Increasing number of rural workers heading for burgeoning cities has led to China's left-behind and migrant children totaling nearly 100 million.
The number of "left-behind children" hit 61.02 million as of 2010, accounting for 37.7 percent of rural children and 21.88 percent of the country's child population, according to a special report released by the All-China Women's Federation on Thursday.
The report, titled Research Report on Rural Left-Behind Children and Migrant Children, said the figure was 2.42 million more than that in 2005.
"Left-behind children" remain in rural homes by their migrant parents who go to work in cities far away to earn a living.

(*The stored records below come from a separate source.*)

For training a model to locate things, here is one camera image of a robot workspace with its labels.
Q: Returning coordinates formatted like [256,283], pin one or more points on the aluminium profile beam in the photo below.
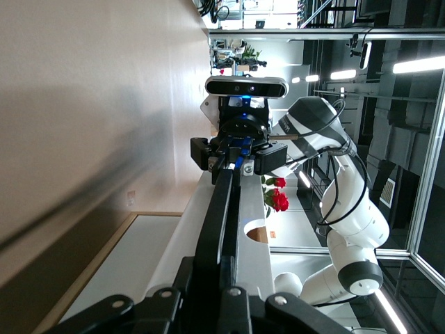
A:
[313,34]

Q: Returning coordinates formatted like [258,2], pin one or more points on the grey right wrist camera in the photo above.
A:
[247,87]

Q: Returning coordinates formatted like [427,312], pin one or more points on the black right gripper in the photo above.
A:
[243,130]

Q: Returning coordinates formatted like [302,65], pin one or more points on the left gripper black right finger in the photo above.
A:
[271,313]

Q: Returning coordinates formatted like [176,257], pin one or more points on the green potted plant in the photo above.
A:
[251,53]

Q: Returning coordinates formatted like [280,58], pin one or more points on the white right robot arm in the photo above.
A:
[351,215]

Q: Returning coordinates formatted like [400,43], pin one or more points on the long ceiling light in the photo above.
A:
[417,64]

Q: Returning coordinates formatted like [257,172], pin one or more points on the red roses bouquet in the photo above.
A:
[280,202]

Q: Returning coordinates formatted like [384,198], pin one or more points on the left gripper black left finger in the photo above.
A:
[146,309]

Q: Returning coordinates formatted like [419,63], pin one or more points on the light wooden drawer cabinet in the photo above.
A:
[87,268]

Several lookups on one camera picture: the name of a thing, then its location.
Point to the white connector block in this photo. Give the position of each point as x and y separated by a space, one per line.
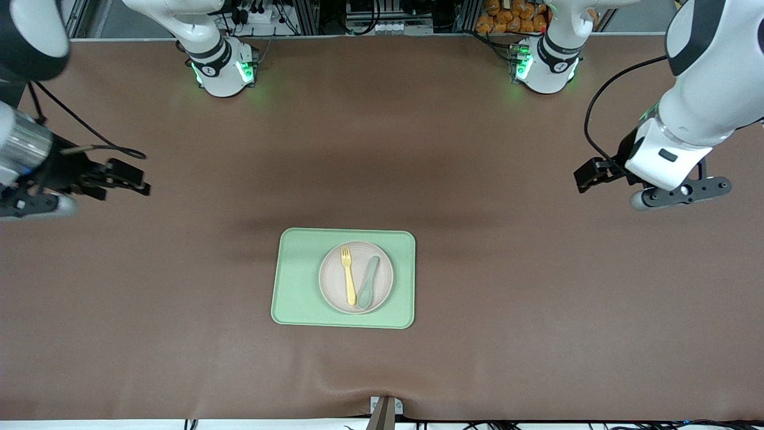
388 27

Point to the beige round plate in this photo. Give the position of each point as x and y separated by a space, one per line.
329 278

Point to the black equipment rack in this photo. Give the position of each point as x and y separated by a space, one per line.
418 12

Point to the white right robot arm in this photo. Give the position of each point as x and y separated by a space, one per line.
209 42

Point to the light green rectangular tray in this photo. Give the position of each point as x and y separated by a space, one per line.
298 298

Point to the yellow plastic fork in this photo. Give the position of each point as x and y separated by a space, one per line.
350 280

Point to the white power strip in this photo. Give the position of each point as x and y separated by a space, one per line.
256 16

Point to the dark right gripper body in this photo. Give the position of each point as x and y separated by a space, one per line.
67 168

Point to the white table edge bracket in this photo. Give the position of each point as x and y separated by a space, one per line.
399 407

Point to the pale green plastic spoon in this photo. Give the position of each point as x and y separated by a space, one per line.
364 295

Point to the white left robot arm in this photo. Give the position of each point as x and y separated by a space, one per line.
716 77

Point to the tan camera mount post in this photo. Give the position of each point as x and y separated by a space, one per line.
382 418

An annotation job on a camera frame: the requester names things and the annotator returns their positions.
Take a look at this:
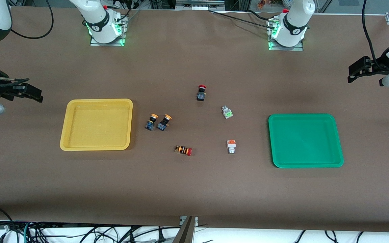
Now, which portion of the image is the yellow push button blue base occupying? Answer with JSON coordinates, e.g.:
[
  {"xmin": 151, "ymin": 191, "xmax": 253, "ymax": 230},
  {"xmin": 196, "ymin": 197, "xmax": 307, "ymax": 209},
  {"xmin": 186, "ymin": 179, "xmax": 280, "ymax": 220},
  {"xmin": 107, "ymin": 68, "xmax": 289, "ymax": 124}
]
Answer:
[
  {"xmin": 144, "ymin": 114, "xmax": 159, "ymax": 131},
  {"xmin": 157, "ymin": 114, "xmax": 172, "ymax": 132}
]

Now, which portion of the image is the yellow plastic tray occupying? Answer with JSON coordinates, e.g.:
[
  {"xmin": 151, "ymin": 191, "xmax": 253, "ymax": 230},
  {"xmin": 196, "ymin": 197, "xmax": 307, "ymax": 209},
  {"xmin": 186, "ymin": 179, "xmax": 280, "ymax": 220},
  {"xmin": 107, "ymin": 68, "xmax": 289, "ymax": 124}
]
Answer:
[{"xmin": 59, "ymin": 99, "xmax": 133, "ymax": 151}]

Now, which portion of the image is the green plastic tray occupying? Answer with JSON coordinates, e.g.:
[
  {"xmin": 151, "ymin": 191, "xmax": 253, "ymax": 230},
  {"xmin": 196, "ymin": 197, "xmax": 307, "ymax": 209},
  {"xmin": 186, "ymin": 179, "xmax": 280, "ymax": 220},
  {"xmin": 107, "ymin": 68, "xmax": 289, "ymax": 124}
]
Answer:
[{"xmin": 268, "ymin": 114, "xmax": 344, "ymax": 168}]

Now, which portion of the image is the red black striped button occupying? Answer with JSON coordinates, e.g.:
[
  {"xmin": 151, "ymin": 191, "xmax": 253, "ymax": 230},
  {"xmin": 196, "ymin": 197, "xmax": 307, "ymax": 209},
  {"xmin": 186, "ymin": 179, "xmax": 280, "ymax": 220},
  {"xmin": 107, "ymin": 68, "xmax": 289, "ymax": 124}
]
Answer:
[{"xmin": 175, "ymin": 145, "xmax": 193, "ymax": 156}]

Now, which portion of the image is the brown table cover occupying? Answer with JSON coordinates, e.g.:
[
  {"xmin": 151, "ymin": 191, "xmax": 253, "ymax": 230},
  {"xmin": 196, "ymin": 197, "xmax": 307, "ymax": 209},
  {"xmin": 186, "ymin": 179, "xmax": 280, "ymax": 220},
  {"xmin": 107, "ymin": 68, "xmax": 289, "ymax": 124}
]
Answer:
[{"xmin": 0, "ymin": 7, "xmax": 389, "ymax": 233}]

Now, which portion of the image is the grey table beam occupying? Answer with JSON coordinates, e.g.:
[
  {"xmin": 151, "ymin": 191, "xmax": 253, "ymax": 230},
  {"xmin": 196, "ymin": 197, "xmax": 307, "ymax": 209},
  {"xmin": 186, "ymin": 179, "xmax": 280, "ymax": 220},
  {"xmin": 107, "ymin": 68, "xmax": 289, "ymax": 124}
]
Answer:
[{"xmin": 173, "ymin": 216, "xmax": 197, "ymax": 243}]

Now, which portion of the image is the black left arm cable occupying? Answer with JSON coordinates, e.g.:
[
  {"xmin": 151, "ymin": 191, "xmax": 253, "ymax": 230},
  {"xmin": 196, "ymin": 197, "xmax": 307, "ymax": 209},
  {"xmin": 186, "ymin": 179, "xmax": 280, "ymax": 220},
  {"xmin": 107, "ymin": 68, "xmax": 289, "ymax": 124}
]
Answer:
[{"xmin": 362, "ymin": 0, "xmax": 382, "ymax": 70}]

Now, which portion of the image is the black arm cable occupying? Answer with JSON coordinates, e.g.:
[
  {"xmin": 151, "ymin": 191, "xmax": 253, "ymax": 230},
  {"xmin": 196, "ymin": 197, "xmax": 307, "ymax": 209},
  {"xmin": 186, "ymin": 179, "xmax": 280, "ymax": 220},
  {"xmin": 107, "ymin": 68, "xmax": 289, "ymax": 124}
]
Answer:
[
  {"xmin": 10, "ymin": 0, "xmax": 54, "ymax": 39},
  {"xmin": 362, "ymin": 0, "xmax": 382, "ymax": 70}
]

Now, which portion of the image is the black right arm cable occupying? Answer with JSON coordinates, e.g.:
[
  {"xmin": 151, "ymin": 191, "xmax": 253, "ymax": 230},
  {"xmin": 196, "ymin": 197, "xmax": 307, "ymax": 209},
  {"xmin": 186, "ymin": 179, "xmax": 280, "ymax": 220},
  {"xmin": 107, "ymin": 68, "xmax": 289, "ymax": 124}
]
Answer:
[{"xmin": 10, "ymin": 0, "xmax": 54, "ymax": 39}]

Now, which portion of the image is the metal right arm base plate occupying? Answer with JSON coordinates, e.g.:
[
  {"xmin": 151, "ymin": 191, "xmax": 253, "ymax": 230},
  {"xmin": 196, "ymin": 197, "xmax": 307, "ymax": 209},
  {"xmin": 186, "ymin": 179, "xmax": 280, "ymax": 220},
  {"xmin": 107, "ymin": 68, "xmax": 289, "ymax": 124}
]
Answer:
[{"xmin": 90, "ymin": 15, "xmax": 127, "ymax": 47}]

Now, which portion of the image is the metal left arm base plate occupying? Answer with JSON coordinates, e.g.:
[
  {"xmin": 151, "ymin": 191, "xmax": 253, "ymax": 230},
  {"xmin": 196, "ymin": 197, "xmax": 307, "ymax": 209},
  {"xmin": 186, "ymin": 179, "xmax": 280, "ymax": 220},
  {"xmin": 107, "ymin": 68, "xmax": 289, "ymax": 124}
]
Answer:
[{"xmin": 268, "ymin": 19, "xmax": 304, "ymax": 52}]

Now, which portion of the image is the black cable across table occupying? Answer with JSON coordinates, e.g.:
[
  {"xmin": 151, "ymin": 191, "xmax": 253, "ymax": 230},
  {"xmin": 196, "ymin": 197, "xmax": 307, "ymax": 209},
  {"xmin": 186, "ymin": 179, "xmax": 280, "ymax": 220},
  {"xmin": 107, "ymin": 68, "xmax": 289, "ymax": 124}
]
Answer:
[{"xmin": 208, "ymin": 9, "xmax": 278, "ymax": 29}]

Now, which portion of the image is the black cable with plug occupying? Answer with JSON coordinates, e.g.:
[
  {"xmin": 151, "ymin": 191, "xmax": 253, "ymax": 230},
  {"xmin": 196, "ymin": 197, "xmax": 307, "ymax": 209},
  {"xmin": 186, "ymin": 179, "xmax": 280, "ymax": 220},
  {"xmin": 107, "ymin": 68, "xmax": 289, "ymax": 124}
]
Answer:
[{"xmin": 154, "ymin": 226, "xmax": 166, "ymax": 243}]

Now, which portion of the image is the white metal bracket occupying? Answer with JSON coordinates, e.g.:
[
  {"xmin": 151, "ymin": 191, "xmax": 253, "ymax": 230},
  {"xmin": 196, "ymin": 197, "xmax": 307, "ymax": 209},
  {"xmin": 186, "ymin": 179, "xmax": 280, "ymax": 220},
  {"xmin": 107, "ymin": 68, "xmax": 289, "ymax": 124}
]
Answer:
[{"xmin": 180, "ymin": 216, "xmax": 199, "ymax": 226}]

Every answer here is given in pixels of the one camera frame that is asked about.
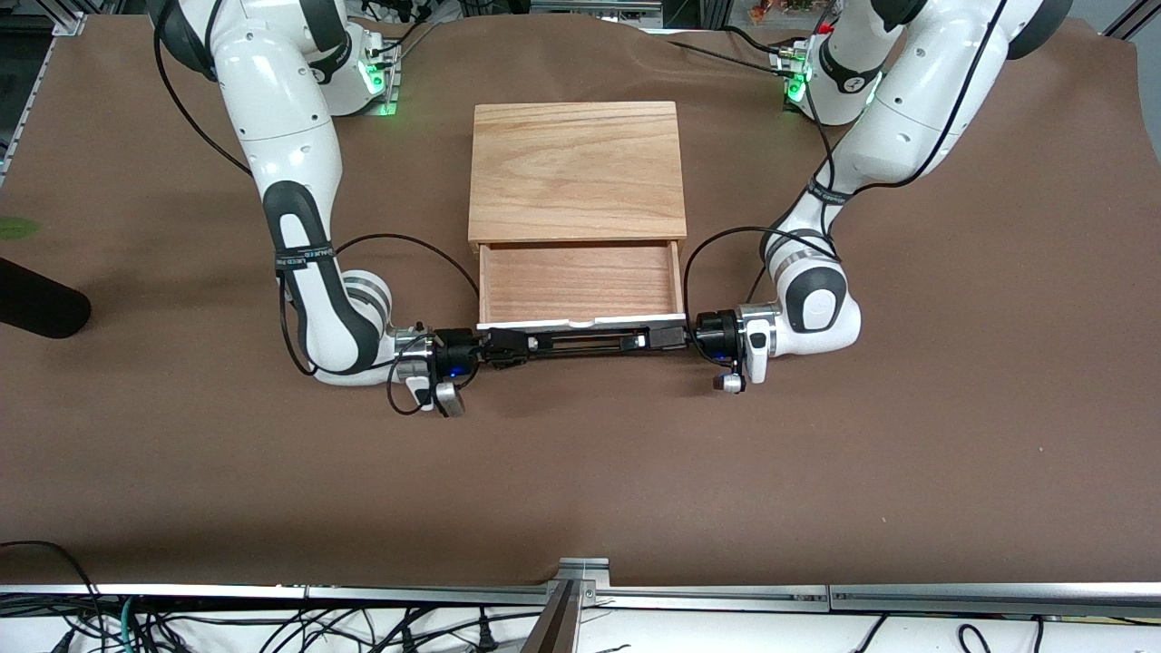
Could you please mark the aluminium frame rail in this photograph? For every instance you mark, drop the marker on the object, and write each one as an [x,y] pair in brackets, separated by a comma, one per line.
[998,599]
[707,597]

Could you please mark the green leaf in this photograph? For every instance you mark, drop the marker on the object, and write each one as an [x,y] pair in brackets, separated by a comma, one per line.
[16,227]

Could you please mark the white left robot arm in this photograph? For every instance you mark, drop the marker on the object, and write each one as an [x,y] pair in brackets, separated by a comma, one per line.
[907,109]

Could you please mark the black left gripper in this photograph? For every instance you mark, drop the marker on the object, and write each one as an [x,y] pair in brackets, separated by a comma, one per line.
[716,330]

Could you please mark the black rounded object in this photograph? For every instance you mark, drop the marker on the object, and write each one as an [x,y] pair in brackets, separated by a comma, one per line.
[41,304]

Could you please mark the brown table cover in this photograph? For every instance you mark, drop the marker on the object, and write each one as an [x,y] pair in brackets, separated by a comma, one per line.
[580,472]

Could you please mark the aluminium strut profile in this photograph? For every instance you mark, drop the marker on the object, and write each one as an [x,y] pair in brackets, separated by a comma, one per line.
[553,630]

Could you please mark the wooden drawer cabinet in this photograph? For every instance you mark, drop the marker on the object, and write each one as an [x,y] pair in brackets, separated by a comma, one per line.
[576,172]

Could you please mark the aluminium corner bracket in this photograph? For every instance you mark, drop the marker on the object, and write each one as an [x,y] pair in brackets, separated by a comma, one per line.
[582,571]

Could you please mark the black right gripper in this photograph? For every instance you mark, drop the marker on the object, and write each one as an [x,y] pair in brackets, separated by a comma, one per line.
[456,353]

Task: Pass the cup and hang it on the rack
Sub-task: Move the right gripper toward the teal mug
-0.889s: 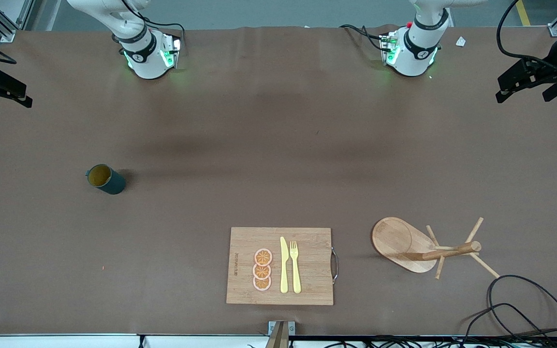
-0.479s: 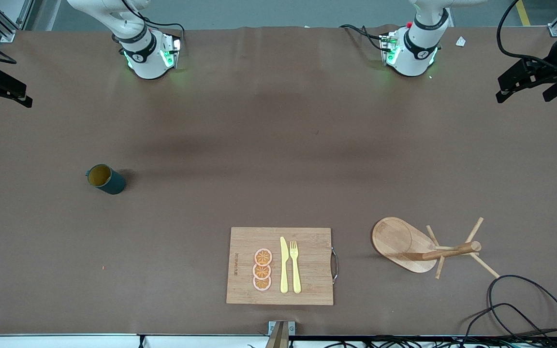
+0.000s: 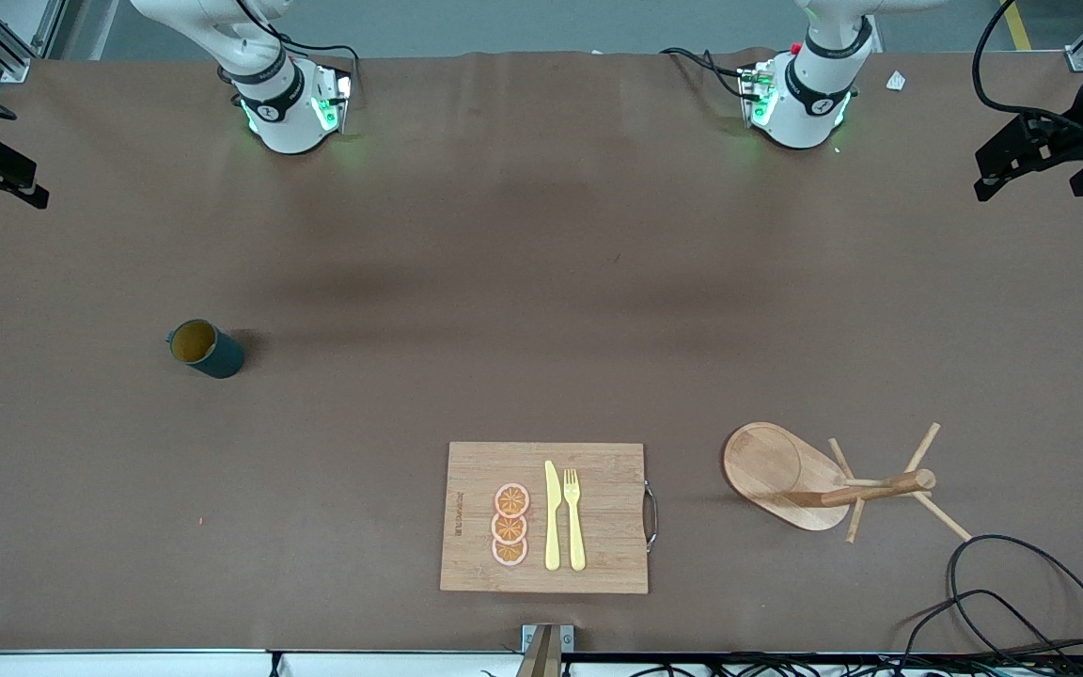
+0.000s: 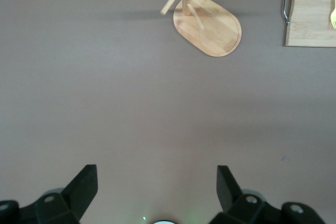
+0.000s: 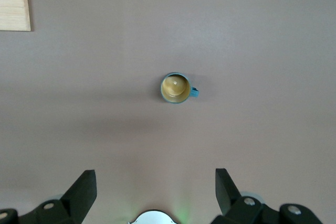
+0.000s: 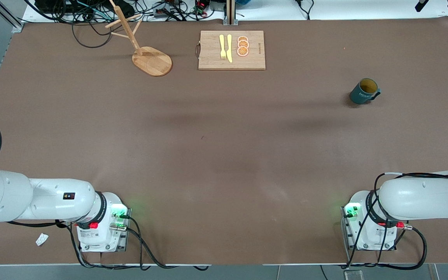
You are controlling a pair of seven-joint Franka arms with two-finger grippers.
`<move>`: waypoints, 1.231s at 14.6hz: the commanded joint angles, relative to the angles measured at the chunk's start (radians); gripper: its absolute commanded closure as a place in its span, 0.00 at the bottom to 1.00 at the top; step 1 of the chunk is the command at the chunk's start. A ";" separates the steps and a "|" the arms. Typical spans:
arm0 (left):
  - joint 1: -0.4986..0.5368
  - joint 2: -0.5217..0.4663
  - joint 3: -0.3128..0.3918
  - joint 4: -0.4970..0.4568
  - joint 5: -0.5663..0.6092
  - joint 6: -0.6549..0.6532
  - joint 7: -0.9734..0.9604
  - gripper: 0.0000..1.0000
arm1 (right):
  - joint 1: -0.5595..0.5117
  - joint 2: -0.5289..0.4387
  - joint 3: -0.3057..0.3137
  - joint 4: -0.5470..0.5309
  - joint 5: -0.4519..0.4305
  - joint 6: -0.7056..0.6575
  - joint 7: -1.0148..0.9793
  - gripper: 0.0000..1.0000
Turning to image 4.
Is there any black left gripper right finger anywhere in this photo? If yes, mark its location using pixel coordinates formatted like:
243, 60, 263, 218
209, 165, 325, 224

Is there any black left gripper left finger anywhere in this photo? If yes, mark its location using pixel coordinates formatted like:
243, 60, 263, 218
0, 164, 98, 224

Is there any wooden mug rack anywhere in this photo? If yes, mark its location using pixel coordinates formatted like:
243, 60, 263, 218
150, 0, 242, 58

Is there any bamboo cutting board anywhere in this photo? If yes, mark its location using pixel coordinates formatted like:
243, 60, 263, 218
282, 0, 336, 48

The children are usually taken care of by their grandparents or other relatives.
The number of migrant children, which refers to children migrating with their parents to other places, reached 35.81 million in 2010, an increase of 41.37 percent compared with 2005, according to the report.
More than 80 percent of these migrant children are from rural areas, the report said.
Migrant children live in places where they are not registered for an average of 3.74 years, it said.
South and east China's coastal areas, such as Guangdong, Zhejiang and Jiangsu, have the biggest migrant child population. They are mainly from China's central and west provinces, which are also the main exporters of the country's migrant workers, the report said.
"Problems facing left-behind and migrant children including lack of family love, security, protection and equal education have been relieved but have not yet been resolved, and new problems keep emerging," said the report.
It said these problems will exist for a long time as China is in a key period of urbanization and the rural-urban divide will not be eliminated in a short period of time.
It suggested improving the caring service system for these children and eliminating urban political and economic discrimination against them.
The report encouraged migrant parents to take children with them for their better physical and mental development.
It also urged the government to improve relevant children's laws and reform the household registration system to ensure equal access for rural children to urban public welfare and services such as medical care, education and housing.
All figures in the report were based on the sixth China population census conducted in 2010.